Lifesizepenguin said:


> This isn't the case, one type of squat is absolutely fine.


 but different types for squats have benefits for example if you want to hit your quads hard then imo half reps are better. Spilt squats help with balance by strengthening your stabilisers


----------



## superdrol (Aug 9, 2012)

5IM0N said:


> but different types for squats have benefits for example if you want to hit your quads hard then imo half reps are better. Spilt squats help with balance by strengthening your stabilisers


 Sports science by measuring says otherwise

see here for example

http://main.poliquingroup.com/ArticlesMultimedia/Articles/Article/1145/Dont_Be_Afraid_To_Squat_Low_Seven_Reasons_to_Squat.aspx

note the comparison of muscle growth between partial squats and full squats, full squats are way more efficient at building muscle! Inc quads!


----------



## superdrol (Aug 9, 2012)

Sphinkter said:


> When i use carbs during workout it definitely makes a difference, no carbs i get a bit shaky almost hypoglycemic but with them included i feel fine.
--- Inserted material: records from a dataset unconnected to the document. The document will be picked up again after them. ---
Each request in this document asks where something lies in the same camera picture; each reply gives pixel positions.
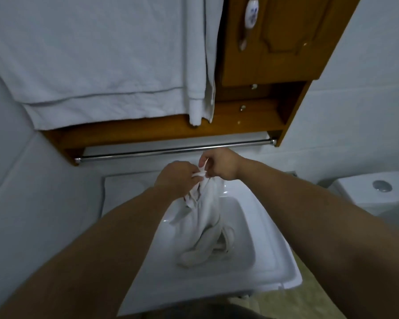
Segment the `person's left hand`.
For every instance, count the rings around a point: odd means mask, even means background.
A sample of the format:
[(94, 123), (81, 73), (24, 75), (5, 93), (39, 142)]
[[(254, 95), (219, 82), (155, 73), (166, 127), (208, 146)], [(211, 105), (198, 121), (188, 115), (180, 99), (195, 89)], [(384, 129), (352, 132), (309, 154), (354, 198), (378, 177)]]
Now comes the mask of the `person's left hand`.
[(198, 183), (187, 183), (186, 172), (199, 171), (199, 168), (188, 161), (174, 161), (166, 165), (154, 182), (154, 187), (170, 195), (175, 200), (185, 197)]

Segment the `person's right hand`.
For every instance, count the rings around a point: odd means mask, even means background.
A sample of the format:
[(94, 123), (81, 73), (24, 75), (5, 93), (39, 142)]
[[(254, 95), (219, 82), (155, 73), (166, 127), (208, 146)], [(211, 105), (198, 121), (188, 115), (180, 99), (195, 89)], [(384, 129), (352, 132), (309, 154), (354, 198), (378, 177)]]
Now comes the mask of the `person's right hand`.
[(204, 169), (206, 178), (220, 177), (226, 181), (240, 179), (240, 173), (247, 159), (228, 148), (206, 150), (202, 155), (209, 157), (209, 168)]

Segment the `white wet cloth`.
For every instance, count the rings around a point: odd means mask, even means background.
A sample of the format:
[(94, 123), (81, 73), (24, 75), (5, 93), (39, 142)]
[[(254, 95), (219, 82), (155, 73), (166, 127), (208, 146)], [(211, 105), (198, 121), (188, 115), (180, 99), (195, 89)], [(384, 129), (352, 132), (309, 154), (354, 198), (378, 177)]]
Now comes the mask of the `white wet cloth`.
[(223, 216), (224, 180), (206, 178), (184, 198), (184, 206), (170, 221), (176, 227), (176, 264), (192, 268), (228, 258), (234, 251), (235, 230)]

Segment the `person's right forearm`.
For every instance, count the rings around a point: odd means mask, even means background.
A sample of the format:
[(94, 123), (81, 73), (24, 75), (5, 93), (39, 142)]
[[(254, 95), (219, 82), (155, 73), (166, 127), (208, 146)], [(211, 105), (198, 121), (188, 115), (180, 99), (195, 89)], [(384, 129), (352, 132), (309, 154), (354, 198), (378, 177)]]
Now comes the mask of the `person's right forearm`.
[(399, 319), (399, 230), (258, 161), (238, 158), (236, 177), (346, 318)]

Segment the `person's left forearm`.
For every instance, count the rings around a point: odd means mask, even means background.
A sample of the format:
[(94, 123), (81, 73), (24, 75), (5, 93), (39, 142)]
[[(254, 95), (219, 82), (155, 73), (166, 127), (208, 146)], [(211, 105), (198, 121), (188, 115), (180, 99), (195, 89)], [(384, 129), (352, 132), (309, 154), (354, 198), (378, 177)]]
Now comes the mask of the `person's left forearm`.
[(31, 275), (0, 319), (114, 319), (171, 203), (189, 189), (155, 185), (108, 212)]

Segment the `white ceramic sink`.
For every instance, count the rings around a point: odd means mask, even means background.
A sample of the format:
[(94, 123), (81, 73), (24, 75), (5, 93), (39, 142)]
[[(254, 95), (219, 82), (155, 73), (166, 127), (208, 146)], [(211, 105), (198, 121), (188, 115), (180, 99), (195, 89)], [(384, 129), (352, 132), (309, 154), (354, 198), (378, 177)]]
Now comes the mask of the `white ceramic sink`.
[(251, 190), (214, 177), (170, 204), (118, 315), (302, 282), (289, 244)]

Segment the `narrow white hanging towel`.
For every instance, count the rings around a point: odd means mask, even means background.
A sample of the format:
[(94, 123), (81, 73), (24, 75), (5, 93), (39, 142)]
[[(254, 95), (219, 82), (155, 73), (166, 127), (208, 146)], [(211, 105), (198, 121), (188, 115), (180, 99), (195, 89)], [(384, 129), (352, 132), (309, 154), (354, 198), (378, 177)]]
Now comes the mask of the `narrow white hanging towel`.
[(192, 126), (212, 122), (217, 39), (224, 0), (186, 0), (186, 91)]

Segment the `person's dark clothing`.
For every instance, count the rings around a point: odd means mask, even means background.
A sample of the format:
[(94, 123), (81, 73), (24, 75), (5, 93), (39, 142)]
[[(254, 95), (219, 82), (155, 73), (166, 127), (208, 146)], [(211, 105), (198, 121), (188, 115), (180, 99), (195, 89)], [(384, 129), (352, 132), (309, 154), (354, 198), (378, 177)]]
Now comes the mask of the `person's dark clothing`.
[(140, 319), (275, 319), (260, 313), (258, 303), (247, 297), (215, 297), (185, 301), (148, 311)]

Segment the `large white hanging towel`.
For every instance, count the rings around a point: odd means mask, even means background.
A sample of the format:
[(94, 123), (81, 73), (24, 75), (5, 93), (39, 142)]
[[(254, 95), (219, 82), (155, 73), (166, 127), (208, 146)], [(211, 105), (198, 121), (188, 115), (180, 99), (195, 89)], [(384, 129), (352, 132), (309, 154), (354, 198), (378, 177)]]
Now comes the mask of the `large white hanging towel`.
[(35, 128), (187, 114), (184, 0), (0, 0), (0, 77)]

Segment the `white toilet tank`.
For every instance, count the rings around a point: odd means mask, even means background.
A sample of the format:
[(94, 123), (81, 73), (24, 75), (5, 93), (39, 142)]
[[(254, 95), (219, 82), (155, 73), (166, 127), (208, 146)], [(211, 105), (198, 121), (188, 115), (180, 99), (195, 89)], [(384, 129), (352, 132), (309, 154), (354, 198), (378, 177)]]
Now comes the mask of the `white toilet tank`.
[[(388, 193), (375, 190), (372, 186), (375, 180), (389, 182), (393, 190)], [(338, 178), (328, 189), (399, 229), (399, 171)]]

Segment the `chrome toilet flush button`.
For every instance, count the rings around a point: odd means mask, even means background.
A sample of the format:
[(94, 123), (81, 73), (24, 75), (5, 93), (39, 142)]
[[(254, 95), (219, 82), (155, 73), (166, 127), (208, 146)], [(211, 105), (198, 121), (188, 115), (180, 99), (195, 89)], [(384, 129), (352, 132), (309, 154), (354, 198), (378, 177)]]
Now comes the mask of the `chrome toilet flush button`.
[(375, 180), (372, 183), (372, 186), (375, 190), (382, 192), (382, 193), (388, 193), (393, 190), (392, 185), (384, 180)]

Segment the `chrome towel rail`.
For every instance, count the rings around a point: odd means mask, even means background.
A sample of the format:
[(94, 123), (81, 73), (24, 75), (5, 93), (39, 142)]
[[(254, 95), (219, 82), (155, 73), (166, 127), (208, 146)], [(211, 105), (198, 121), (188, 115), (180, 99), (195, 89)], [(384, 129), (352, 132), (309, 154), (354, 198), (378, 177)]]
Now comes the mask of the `chrome towel rail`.
[(260, 146), (260, 145), (271, 145), (275, 147), (276, 144), (277, 144), (276, 138), (269, 138), (269, 139), (230, 142), (230, 143), (213, 144), (213, 145), (202, 145), (202, 146), (195, 145), (195, 146), (182, 147), (182, 148), (166, 148), (166, 149), (156, 149), (156, 150), (123, 152), (115, 154), (81, 156), (74, 158), (74, 162), (76, 165), (79, 165), (80, 163), (90, 162), (90, 161), (107, 161), (107, 160), (117, 160), (117, 159), (126, 159), (134, 157), (144, 157), (144, 156), (192, 153), (192, 152), (205, 151), (216, 148), (242, 148), (247, 146)]

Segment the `wooden wall cabinet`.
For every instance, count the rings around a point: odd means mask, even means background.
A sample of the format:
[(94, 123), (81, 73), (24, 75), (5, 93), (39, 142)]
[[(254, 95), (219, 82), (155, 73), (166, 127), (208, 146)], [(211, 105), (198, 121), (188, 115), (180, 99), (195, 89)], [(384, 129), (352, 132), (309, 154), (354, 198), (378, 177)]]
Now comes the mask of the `wooden wall cabinet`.
[(218, 36), (213, 121), (143, 118), (41, 133), (72, 165), (88, 147), (266, 132), (276, 147), (311, 83), (320, 78), (360, 0), (259, 0), (247, 48), (238, 47), (248, 0), (225, 0)]
 I take 40g dextrose or hbcd with 20g peptopro mixed into some sugar free cherry's and berry's squash with 600ml water, peptopro tastes like crap so the squash covers the taste up!
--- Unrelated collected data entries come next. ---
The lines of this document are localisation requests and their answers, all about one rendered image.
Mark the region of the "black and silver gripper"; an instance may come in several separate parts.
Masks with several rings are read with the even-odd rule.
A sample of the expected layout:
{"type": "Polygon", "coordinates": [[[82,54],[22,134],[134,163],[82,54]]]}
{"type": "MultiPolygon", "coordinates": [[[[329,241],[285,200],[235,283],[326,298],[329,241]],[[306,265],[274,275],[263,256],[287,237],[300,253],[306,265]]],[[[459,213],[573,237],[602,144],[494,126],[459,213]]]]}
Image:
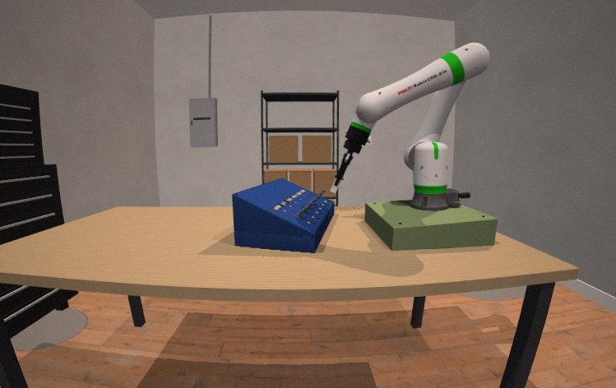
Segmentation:
{"type": "Polygon", "coordinates": [[[341,161],[342,164],[340,166],[338,174],[335,175],[336,178],[335,178],[335,181],[332,184],[330,192],[336,193],[336,191],[337,191],[337,189],[338,189],[338,187],[340,185],[341,179],[343,179],[343,174],[345,172],[345,169],[347,168],[347,166],[350,164],[350,161],[354,157],[354,156],[352,156],[353,152],[359,154],[359,152],[362,149],[362,146],[358,145],[358,144],[356,144],[356,143],[354,143],[352,141],[346,140],[345,144],[344,144],[344,148],[348,149],[348,151],[347,151],[347,153],[344,153],[343,160],[341,161]],[[350,159],[348,159],[348,158],[350,158],[350,159]]]}

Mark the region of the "blue switch panel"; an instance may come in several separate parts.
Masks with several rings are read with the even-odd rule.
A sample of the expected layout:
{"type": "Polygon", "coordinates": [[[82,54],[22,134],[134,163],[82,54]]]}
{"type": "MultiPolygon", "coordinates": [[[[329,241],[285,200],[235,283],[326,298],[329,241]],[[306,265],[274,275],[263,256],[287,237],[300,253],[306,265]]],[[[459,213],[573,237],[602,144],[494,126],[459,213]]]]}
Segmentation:
{"type": "Polygon", "coordinates": [[[283,178],[232,194],[234,242],[315,253],[334,215],[334,201],[283,178]]]}

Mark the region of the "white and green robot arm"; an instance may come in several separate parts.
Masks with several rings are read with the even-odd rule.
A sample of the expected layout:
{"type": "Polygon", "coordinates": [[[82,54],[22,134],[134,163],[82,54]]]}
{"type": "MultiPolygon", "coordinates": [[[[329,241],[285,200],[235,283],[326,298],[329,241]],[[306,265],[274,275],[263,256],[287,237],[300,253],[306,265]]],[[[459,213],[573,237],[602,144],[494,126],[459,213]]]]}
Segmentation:
{"type": "Polygon", "coordinates": [[[448,148],[439,139],[465,81],[484,72],[489,60],[489,51],[482,44],[466,44],[416,73],[359,99],[345,137],[361,146],[371,143],[368,137],[376,121],[415,99],[433,93],[404,153],[406,166],[411,170],[414,166],[412,208],[446,210],[460,207],[461,198],[470,198],[469,192],[447,189],[448,148]]]}

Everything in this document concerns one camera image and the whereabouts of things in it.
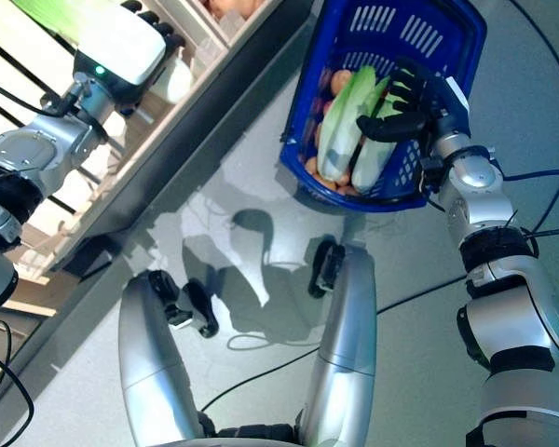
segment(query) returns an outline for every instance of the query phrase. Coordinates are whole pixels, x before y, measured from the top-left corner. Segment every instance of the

think it gives me a bit more pep, it may be in my head, or maybe it does... but either way I can use the carbs to help me up to 500g carbs


----------



## nWo (Mar 25, 2014)

...


----------



## nWo (Mar 25, 2014)

drwae said:


> Someone told me I should take insulin while on tren, and that if I didn't do that I could consume carbs during my workout and immediately after for a better effect. Now I'm not f**ked in the head enough to take insulin, but would a lucozade during my workout help me out?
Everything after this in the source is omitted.